TO DO:
Transcribe only the last portion of the material: exactly the lines from the one with "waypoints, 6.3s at" through the end, inclusive.

● ● ● ● ●

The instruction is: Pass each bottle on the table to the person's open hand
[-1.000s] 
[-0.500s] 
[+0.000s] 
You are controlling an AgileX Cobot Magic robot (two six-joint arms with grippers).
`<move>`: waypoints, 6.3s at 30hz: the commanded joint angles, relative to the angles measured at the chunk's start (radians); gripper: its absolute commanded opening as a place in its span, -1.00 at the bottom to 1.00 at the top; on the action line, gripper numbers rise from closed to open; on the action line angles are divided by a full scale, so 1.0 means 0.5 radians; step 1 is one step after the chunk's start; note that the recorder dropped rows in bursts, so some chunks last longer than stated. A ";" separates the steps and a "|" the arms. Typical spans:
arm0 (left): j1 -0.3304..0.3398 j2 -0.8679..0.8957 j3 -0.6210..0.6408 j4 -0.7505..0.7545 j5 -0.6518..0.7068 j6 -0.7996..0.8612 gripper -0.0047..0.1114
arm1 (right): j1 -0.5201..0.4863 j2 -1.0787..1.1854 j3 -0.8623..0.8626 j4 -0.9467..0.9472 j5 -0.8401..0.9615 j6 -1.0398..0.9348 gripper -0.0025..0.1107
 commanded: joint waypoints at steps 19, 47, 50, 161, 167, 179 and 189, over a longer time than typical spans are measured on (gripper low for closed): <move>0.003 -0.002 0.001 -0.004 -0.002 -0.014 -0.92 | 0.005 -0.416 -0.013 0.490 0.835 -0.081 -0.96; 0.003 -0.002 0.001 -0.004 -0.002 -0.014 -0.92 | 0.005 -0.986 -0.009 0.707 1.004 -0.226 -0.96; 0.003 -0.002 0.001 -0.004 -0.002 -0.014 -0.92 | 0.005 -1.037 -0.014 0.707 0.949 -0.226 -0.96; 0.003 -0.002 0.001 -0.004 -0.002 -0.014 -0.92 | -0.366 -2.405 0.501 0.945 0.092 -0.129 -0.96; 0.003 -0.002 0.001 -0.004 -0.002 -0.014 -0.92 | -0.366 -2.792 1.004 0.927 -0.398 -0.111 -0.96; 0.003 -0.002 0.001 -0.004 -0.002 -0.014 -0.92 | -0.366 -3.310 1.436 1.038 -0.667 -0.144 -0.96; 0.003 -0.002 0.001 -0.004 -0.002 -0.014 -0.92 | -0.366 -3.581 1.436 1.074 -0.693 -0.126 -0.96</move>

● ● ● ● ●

EXPECTED ANSWER:
`<move>`: waypoints, 6.3s at 30hz: the commanded joint angles, relative to the angles measured at the chunk's start (radians); gripper: its absolute commanded opening as a place in its span, -1.00 at the bottom to 1.00 at the top; on the action line, gripper numbers rise from closed to open; on the action line angles are divided by a full scale, so 1.0 means 0.5 radians; step 1 is one step after the chunk's start; note that the recorder dropped rows in bursts, so some chunks last longer than stated. A ";" separates the steps and a "|" the arms. Typical spans:
arm0 (left): j1 -0.3304..0.3398 j2 -0.8679..0.8957 j3 -0.6210..0.6408 j4 -0.7505..0.7545 j5 -0.6518..0.7068 j6 -0.7996..0.8612 gripper -0.0047..0.1114
arm1 (right): j1 -0.5201..0.4863 j2 -1.0787..1.1854 j3 -0.8623..0.8626 j4 -0.9467..0.9472 j5 -0.8401..0.9615 j6 -1.0398..0.9348 gripper -0.0025..0.1107
 commanded: joint waypoints at steps 19, 47, 50, 161, 167, 179 and 189, over a longer time than typical spans are measured on (gripper low for closed): <move>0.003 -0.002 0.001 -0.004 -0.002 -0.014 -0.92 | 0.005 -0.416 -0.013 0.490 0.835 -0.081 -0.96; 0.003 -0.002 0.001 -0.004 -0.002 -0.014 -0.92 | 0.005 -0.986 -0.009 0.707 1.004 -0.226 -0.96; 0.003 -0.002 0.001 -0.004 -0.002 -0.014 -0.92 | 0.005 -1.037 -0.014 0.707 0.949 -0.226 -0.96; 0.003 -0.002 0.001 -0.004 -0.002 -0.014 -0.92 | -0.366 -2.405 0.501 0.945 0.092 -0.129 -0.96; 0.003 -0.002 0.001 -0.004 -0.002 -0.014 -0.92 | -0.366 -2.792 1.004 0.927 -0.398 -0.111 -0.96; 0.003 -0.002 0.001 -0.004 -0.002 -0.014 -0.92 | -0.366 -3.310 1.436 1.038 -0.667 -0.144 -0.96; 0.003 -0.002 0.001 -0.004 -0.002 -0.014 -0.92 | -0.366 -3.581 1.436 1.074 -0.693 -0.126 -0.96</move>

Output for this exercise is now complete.